For example, in the special case of `int' having 31 value bits and no
padding bits, there are 263130836933693530167218012160000000 (== 32!)
possibilities how to arrange the bits. Three are particularly popular
among implementors, so that they have special names: little, big, and
mixed endian. The remaining 263130836933693530167218012159999997 don't
have any endianess.
Therefore, not much can be said about the value of `i' from the
perspective of the C standard.

How many different values can i have given code above?

If type `int' has 31 value bits and no padding bits, and bytes have 8
bits, then `i' will have 13 one-bits and 19 zero-bits. The number of
values with this property is given by the binomial coefficient
"32 choose 13", which is 347373600. That's how many different values
`i' can have.
With value I mean a number at C level, not implementation level.

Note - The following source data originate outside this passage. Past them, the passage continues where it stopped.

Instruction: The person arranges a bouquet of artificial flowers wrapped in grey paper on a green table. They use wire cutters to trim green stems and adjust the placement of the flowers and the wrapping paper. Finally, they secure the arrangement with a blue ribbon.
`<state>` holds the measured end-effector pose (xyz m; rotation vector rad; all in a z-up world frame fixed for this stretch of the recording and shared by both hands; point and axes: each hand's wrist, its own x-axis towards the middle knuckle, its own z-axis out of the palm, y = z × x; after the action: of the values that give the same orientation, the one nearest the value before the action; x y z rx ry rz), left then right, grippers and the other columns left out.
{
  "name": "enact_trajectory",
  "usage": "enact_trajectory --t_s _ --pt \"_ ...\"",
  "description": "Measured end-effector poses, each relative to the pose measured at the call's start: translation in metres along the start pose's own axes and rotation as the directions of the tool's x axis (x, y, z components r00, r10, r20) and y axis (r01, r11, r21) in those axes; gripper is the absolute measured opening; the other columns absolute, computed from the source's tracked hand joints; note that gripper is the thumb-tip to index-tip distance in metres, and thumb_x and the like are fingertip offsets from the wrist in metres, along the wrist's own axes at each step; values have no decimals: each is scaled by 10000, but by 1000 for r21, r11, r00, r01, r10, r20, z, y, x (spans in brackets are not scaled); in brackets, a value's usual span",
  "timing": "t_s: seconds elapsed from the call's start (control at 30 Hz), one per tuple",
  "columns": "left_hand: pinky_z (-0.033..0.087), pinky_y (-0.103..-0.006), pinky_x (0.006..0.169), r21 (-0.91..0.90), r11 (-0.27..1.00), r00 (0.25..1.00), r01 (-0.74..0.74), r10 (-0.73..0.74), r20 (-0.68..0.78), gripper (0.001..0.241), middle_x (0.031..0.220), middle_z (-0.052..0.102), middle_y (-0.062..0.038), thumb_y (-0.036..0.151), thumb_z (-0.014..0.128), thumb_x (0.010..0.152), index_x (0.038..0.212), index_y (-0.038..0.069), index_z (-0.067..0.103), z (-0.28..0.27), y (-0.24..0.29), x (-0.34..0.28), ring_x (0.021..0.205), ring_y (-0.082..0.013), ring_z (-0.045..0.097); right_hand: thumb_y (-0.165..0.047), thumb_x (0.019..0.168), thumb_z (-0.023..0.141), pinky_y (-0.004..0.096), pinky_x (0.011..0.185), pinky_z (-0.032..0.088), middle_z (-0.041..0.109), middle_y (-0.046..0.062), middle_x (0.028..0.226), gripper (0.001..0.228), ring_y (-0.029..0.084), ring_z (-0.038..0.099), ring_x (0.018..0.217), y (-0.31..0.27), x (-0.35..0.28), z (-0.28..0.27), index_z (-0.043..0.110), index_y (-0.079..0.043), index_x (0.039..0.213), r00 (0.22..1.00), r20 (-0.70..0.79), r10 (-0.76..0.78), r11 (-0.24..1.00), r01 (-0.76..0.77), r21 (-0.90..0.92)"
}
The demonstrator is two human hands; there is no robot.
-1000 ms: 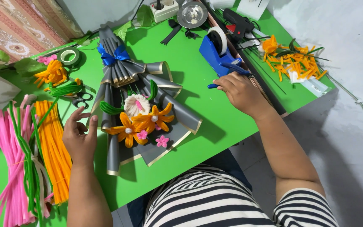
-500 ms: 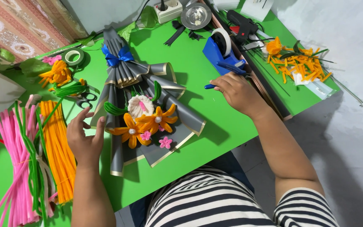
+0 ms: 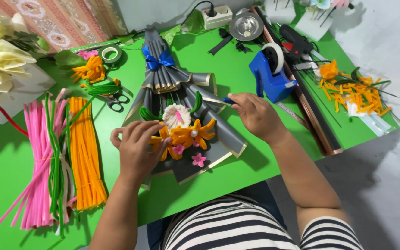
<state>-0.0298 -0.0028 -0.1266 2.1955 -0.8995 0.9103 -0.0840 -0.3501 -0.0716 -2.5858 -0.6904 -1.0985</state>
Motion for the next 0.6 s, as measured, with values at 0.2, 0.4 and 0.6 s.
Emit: enact_trajectory --t_s 0.2,0.4,0.6 --pt "260 -573 1040 24 1000 984 10 -14 176 348 1131 719 34 288 827 810 1145 233 750 -9 28 21 1175 -246 594 -192 1057 608 367 720 560 656 57 978 230 243 649 798 -12 41 4 683 -87 1247 991 88 -98 991 88 105" --pt "247 -636 1084 -23 996 881 89 -68 468 258 1123 733 -29 238 729 925 1177 189 745 -46 26 70 1202 -267 607 -245 1102 529 402 854 563 682 74 1045 266 276 672 938 9 72 10 615 -111 1316 980 200 -8 998 -4 60" --pt "262 -567 1042 46 998 898 39 -55 437 300 1060 728 -2 378 757 896 1137 202 741 13 19 101 1172 -251 589 -278 1097 518 474 840 536 680 129 1027 229 360 677 945 38 64 38 554 -91 1224 938 324 122 984 -158 85"
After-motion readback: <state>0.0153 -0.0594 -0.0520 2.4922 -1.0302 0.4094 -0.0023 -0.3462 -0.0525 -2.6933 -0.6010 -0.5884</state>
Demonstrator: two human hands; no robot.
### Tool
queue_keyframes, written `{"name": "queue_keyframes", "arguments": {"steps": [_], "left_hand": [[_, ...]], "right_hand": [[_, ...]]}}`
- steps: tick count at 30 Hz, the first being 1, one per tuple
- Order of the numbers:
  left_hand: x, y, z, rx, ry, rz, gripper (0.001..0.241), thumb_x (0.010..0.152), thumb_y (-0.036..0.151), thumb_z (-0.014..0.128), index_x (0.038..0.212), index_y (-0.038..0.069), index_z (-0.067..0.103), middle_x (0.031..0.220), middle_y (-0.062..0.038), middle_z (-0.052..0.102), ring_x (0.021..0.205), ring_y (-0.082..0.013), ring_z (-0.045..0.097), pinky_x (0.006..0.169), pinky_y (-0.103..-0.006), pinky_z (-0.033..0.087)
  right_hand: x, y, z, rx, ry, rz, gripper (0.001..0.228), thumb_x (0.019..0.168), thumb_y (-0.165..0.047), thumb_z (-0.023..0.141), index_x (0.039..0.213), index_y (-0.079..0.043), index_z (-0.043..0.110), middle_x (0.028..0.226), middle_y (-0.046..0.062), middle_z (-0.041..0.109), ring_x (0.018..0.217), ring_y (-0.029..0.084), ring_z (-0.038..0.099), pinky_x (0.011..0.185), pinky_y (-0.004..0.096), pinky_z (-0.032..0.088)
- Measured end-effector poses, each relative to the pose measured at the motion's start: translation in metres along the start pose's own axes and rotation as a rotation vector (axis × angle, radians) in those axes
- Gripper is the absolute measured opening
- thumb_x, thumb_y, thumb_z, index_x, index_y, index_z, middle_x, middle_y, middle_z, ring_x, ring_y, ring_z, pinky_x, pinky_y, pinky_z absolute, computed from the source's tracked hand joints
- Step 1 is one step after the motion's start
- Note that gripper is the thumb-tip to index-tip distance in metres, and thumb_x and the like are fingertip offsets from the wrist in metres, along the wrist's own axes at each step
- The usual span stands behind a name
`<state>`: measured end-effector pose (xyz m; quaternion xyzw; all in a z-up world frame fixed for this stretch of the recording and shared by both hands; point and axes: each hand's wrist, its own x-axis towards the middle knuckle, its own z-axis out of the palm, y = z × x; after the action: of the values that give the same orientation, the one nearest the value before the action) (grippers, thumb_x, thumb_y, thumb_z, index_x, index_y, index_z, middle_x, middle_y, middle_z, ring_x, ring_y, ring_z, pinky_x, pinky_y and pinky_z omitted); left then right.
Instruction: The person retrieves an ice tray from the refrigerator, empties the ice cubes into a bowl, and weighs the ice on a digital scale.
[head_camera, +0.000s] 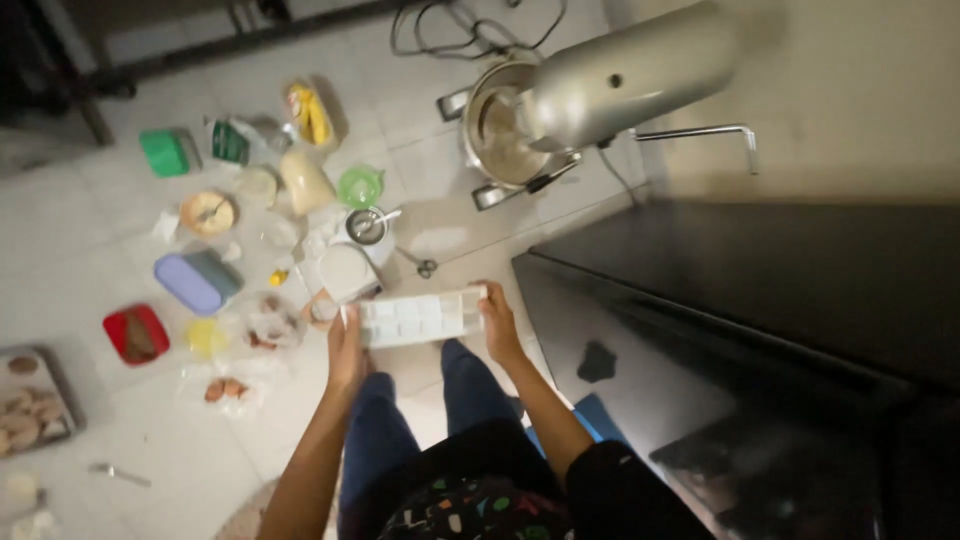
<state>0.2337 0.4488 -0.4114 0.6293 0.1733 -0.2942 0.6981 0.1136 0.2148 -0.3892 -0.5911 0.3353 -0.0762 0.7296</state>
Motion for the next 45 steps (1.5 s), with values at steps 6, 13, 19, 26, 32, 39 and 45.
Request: {"name": "queue_keyframes", "arguments": {"steps": [6,13,19,26,32,39,45], "left_hand": [[0.062,-0.011,0.003,0.549,0.312,0.292,0.053,0.113,0.05,0.049,0.097,0.006,0.073,0.079,-0.022,0.071,0.082,-0.0322,0.071,0.074,-0.0444,0.053],[0.089,-0.081,-0.062,0.682,0.459,0.19,0.063,0.114,0.053,0.04,0.094,0.002,0.071,0.074,-0.028,0.068,0.087,-0.0477,0.069,0.078,-0.057,0.05],[0.132,-0.143,-0.106,0.687,0.457,0.104,0.069,0.113,0.059,0.031,0.091,0.003,0.066,0.071,-0.027,0.068,0.085,-0.0469,0.071,0.075,-0.0572,0.051],[0.247,-0.228,-0.143,0.45,0.356,0.01,0.068,0.108,0.069,0.033,0.123,0.012,0.067,0.119,-0.027,0.068,0.123,-0.0458,0.058,0.109,-0.0555,0.04],[0.346,-0.317,-0.181,0.39,0.357,0.013,0.085,0.103,0.082,0.036,0.116,0.007,0.074,0.106,-0.026,0.072,0.116,-0.0445,0.064,0.102,-0.0557,0.045],[0.414,-0.336,-0.198,0.526,0.478,0.2,0.068,0.103,0.062,0.051,0.119,0.001,0.076,0.099,-0.028,0.074,0.108,-0.0483,0.067,0.095,-0.0572,0.049],[0.428,-0.324,-0.167,0.536,0.588,0.392,0.065,0.108,0.055,0.047,0.106,-0.002,0.078,0.09,-0.031,0.073,0.101,-0.0516,0.068,0.085,-0.0591,0.051]], "right_hand": [[0.098,0.093,0.009,-0.266,-0.02,-0.106,0.05,0.115,-0.039,0.038,0.124,0.002,0.064,0.118,0.018,0.064,0.118,0.025,0.058,0.11,0.048,0.042],[0.107,0.096,0.086,-0.482,-0.07,0.219,0.083,0.109,-0.064,0.033,0.143,0.009,0.054,0.148,0.034,0.048,0.143,0.044,0.041,0.124,0.052,0.026],[0.139,0.206,0.101,-0.558,-0.138,0.293,0.079,0.106,-0.063,0.038,0.142,0.004,0.058,0.145,0.029,0.054,0.14,0.041,0.046,0.122,0.051,0.031],[0.219,0.376,0.117,-0.51,-0.091,0.082,0.064,0.11,-0.046,0.045,0.134,0.011,0.063,0.137,0.035,0.057,0.135,0.045,0.05,0.116,0.056,0.038],[0.28,0.503,0.117,-0.612,-0.09,-0.162,0.054,0.112,-0.043,0.038,0.11,0.0,0.071,0.103,0.025,0.072,0.103,0.033,0.067,0.089,0.05,0.051],[0.344,0.579,0.126,-0.502,-0.057,-0.255,0.058,0.11,-0.046,0.046,0.13,0.004,0.068,0.132,0.032,0.063,0.134,0.039,0.054,0.113,0.051,0.042],[0.31,0.409,0.164,-0.582,-0.084,-0.037,0.074,0.108,-0.057,0.034,0.145,0.004,0.054,0.15,0.029,0.049,0.145,0.04,0.041,0.122,0.053,0.03]]}}
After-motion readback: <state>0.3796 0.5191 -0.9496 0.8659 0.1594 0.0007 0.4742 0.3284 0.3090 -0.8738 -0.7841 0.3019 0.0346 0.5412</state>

I don't know what you mean by "C level" or "implementation level".

Martin
 
C

Christian Bau

Case <[email protected]> said:
#include <string.h>

int i; /* 4-byte == 4-char */
char data[] = { 0x78, 0x56, 0x34, 0x12 };

int main()
{
memcpy(&i, data, 4);

/*
* Thinking about endianness, what can be said about
* the value of i according to the C-spec?
*/
}

Nothing.
 
M

Malcolm

Case said:
#include <string.h>

int i; /* 4-byte == 4-char */
char data[] = { 0x78, 0x56, 0x34, 0x12 };

int main()
{
memcpy(&i, data, 4);

/*
* Thinking about endianness, what can be said about
* the value of i according to the C-spec?
*/
}

/* Thanks for listening! Case */

How many different values can i have given code above? With
value I mean a number at C level, not implementation level.
In terms of existing implementations, probably about a dozen. Usually
numbers will be big- or little- endian and in two's complement notation, so
for practical purposes the answer is two. However you could run into
non-two's complement machines, machines where there are 9 bits in a byte,
and all sorts of other wonderful variations.
 
S

Stephen L.

Christian said:
Case <[email protected]> said:
#include <string.h>

int i; /* 4-byte == 4-char */
char data[] = { 0x78, 0x56, 0x34, 0x12 };

int main()
{
memcpy(&i, data, 4);

/*
* Thinking about endianness, what can be said about
* the value of i according to the C-spec?
*/
}

Nothing.

I agree.

I believe what is missing in all of the
discussions is what endianness _is_.

In simple terms, it is the relationship between the CPU
and its memory. The above code example will, on any
architecture/platform it's run on, ALWAYS do the
following (assuming sizeof (int) == 4 for sake of argument):

*((char *)(&i) + 0) = data[ 0 ];
*((char *)(&i) + 1) = data[ 1 ];
*((char *)(&i) + 2) = data[ 2 ];
*((char *)(&i) + 3) = data[ 3 ];

However, how the CPU interprets the bits now contained
in the variable "i" is where the concept of its endianness
comes in. An Intel CPU will see the ordering of the
bits _differently_ then a SPARC CPU (or a 68040, etc.).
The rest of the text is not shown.